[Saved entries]
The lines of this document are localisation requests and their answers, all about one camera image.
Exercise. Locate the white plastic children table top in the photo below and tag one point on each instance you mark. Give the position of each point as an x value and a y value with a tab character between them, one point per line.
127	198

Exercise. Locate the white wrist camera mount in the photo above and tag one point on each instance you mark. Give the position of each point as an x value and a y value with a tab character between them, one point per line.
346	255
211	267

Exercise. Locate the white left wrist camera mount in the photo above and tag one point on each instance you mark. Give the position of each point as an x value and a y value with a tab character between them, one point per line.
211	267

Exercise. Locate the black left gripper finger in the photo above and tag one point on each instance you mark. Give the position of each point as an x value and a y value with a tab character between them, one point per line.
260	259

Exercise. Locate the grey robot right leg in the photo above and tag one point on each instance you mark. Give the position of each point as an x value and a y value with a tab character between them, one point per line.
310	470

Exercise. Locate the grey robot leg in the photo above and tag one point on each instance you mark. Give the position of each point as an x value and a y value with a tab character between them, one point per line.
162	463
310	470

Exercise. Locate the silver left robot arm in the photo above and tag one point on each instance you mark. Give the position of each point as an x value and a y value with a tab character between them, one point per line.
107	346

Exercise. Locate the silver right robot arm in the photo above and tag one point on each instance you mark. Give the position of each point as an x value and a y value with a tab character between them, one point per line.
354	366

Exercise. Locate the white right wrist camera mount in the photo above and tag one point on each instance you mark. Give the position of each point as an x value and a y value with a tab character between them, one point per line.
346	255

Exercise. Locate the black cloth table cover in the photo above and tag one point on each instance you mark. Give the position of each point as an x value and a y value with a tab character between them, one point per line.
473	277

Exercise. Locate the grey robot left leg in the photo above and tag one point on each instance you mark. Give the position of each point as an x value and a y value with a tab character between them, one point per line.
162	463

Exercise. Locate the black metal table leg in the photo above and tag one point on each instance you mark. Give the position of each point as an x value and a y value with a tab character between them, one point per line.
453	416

TASK TO CARRY OUT:
All lines from the one that holds "Exercise. Locate the silver right" through the end of the records are to be returned exactly, including both boundary lines, and no others.

EXERCISE RESPONSE:
Exercise. Locate the silver right robot arm in the photo above and tag one point on each instance you mark. Give the position of each point as an x value and a y value with a tab character between them, one point per line.
354	366

Exercise. Locate the white right wrist camera mount in the photo above and tag one point on each instance you mark. Give the position of each point as an x value and a y value with a tab character between them, one point per line.
346	255

Exercise. Locate the black cloth table cover in the photo above and tag one point on each instance you mark. Give the position of each point as an x value and a y value with a tab character between them, one point per line.
473	277

Exercise. Locate the grey robot left leg in the photo above and tag one point on each instance you mark. Give the position of each point as an x value and a y value with a tab character between them, one point per line.
162	463

Exercise. Locate the black metal table leg in the photo above and tag one point on each instance you mark. Give the position of each point as an x value and a y value with a tab character between them, one point per line.
453	416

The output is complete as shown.